Since you also say your data is huge and that speed/performance may therefore be a factor, I'd suggest a data.table solution as well.

require(data.table)
setDT(df)[, count := uniqueN(type), by = color] # v1.9.6+
# if you don't want df to be modified by reference
ans = as.data.table(df)[, count := uniqueN(type), by = color]

uniqueN was implemented in v1.9.6 and is a faster equivalent of length(unique(.)). In addition it also works with data.frames/data.tables.


Other solutions:

Using plyr:

require(plyr)
ddply(df, .(color), mutate, count = length(unique(type)))

Using aggregate:

agg <- aggregate(data=df, type ~ color, function(x) length(unique(x)))
merge(df, agg, by="color", all=TRUE)

Counting unique / distinct values by group in a data frame

This should do the trick:

ddply(myvec,~name,summarise,number_of_distinct_orders=length(unique(order_no)))

This requires package plyr.

R - Count unique/distinct values in two columns together per group

You can subset the data from cur_data() and unlist the data to get a vector. Use n_distinct to count number of unique values.

library(dplyr)

df %>%
group_by(ID) %>%
mutate(Count = n_distinct(unlist(select(cur_data(),
Party, Party2013)), na.rm = TRUE)) %>%
ungroup


# ID Wave Party Party2013 Count
# <int> <int> <chr> <chr> <int>
#1 1 1 A A 2
#2 1 2 A NA 2
#3 1 3 B NA 2
#4 1 4 B NA 2
#5 2 1 A C 3
#6 2 2 B NA 3
#7 2 3 B NA 3
#8 2 4 B NA 3

data

It is easier to help if you provide data in a reproducible format

df <- structure(list(ID = c(1L, 1L, 1L, 1L, 2L, 2L, 2L, 2L), Wave = c(1L, 
2L, 3L, 4L, 1L, 2L, 3L, 4L), Party = c("A", "A", "B", "B", "A",
"B", "B", "B"), Party2013 = c("A", NA, NA, NA, "C", NA, NA, NA
)), class = "data.frame", row.names = c(NA, -8L))

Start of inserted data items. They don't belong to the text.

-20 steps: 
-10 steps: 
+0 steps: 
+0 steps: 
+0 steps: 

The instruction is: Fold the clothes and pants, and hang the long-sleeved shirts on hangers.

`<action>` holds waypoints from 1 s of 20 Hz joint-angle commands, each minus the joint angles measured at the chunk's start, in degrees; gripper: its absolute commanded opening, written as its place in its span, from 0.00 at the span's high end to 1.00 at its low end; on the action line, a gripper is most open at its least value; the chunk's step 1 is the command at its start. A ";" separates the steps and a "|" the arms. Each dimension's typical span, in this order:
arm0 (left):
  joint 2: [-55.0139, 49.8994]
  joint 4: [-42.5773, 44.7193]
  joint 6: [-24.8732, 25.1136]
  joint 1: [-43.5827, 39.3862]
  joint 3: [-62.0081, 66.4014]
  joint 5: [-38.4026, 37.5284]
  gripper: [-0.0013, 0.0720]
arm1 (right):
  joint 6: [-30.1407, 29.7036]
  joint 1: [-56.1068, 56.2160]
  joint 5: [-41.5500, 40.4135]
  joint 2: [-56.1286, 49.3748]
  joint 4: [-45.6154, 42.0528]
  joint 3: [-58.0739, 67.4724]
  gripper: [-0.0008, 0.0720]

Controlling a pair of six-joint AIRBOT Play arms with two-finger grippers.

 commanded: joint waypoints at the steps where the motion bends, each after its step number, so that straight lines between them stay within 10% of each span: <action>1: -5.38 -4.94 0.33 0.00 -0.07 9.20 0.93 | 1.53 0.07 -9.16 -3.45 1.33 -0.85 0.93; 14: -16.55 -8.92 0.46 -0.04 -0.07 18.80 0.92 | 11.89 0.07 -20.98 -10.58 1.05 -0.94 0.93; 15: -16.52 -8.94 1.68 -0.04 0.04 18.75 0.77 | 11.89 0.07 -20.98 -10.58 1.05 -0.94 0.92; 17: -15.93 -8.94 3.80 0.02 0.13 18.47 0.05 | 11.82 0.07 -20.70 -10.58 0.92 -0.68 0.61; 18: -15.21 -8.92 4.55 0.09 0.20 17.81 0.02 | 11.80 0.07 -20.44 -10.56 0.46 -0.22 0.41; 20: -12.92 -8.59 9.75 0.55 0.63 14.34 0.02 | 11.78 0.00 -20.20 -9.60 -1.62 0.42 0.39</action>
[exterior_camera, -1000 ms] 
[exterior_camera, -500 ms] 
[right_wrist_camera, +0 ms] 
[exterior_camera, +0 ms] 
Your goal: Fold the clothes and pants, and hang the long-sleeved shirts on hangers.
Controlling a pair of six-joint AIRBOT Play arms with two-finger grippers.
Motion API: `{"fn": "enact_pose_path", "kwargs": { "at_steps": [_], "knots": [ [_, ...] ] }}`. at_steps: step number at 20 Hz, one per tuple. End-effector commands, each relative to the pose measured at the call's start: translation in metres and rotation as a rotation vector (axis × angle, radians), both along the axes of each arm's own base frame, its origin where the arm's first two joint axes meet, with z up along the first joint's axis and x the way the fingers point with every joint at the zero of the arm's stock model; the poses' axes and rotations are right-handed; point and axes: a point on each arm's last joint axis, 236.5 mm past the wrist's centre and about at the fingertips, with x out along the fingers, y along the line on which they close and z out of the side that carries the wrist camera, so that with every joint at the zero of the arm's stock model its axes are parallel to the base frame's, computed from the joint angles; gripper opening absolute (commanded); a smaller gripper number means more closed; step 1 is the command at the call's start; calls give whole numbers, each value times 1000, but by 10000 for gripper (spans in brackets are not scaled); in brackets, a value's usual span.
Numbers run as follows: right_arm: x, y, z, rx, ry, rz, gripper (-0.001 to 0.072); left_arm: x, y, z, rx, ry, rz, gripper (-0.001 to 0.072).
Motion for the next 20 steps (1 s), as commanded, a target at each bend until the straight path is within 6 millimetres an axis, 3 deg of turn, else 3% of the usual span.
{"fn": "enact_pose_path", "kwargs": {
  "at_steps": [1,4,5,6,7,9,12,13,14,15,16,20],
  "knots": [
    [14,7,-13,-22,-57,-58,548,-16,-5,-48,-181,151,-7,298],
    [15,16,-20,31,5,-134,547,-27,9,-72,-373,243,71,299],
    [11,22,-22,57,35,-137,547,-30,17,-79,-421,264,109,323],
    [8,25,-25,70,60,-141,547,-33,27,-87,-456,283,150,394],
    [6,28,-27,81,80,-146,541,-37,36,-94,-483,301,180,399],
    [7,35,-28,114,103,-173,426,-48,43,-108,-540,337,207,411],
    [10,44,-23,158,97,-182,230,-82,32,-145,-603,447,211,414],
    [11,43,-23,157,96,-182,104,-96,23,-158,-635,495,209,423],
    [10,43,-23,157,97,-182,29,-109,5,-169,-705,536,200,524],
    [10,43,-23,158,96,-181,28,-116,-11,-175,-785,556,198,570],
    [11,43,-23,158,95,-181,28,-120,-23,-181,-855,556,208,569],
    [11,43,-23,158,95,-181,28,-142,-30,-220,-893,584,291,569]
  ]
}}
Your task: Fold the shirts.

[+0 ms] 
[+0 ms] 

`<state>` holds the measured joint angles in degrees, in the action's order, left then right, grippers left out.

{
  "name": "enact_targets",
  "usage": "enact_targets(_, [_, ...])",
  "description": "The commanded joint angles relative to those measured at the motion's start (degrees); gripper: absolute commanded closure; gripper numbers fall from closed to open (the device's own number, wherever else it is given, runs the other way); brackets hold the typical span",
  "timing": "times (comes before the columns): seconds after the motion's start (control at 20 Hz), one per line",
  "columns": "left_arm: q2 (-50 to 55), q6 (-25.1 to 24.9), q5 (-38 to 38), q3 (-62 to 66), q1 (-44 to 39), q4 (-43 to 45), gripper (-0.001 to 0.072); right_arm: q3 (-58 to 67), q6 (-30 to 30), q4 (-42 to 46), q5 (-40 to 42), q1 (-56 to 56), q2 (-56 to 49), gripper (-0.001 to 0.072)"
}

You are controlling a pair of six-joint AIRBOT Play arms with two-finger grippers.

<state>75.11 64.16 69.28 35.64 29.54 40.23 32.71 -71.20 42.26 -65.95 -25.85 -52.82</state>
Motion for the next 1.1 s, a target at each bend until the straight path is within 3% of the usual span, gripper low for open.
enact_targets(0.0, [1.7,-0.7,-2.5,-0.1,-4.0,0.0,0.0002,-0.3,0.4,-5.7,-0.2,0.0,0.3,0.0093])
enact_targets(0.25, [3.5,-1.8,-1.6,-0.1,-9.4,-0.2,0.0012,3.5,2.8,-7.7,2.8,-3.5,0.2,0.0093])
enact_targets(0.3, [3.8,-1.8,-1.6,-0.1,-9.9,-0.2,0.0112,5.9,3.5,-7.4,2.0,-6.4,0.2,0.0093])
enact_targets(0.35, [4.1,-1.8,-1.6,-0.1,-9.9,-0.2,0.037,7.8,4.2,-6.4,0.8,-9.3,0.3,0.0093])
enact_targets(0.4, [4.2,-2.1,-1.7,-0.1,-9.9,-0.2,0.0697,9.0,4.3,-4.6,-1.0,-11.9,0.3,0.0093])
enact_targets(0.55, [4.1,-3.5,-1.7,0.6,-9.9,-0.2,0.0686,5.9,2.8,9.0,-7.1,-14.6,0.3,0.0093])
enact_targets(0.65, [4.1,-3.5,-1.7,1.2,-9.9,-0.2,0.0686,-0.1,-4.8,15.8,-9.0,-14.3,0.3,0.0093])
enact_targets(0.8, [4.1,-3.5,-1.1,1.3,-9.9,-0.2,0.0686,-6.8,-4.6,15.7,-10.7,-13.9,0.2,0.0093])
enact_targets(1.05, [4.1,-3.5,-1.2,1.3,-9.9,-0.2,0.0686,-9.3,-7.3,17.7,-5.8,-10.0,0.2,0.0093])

How to count the number of unique values by group?

I think you've got it all wrong here. There is no need neither in plyr or <- when using data.table.

Recent versions of data.table, v >= 1.9.6, have a new function uniqueN() just for that.

library(data.table) ## >= v1.9.6
setDT(d)[, .(count = uniqueN(color)), by = ID]
# ID count
# 1: A 3
# 2: B 2

If you want to create a new column with the counts, use the := operator

setDT(d)[, count := uniqueN(color), by = ID]

Or with dplyr use the n_distinct function

library(dplyr)
d %>%
group_by(ID) %>%
summarise(count = n_distinct(color))
# Source: local data table [2 x 2]
#
# ID count
# 1 A 3
# 2 B 2

Or (if you want a new column) use mutate instead of summary

d %>%
group_by(ID) %>%
mutate(count = n_distinct(color))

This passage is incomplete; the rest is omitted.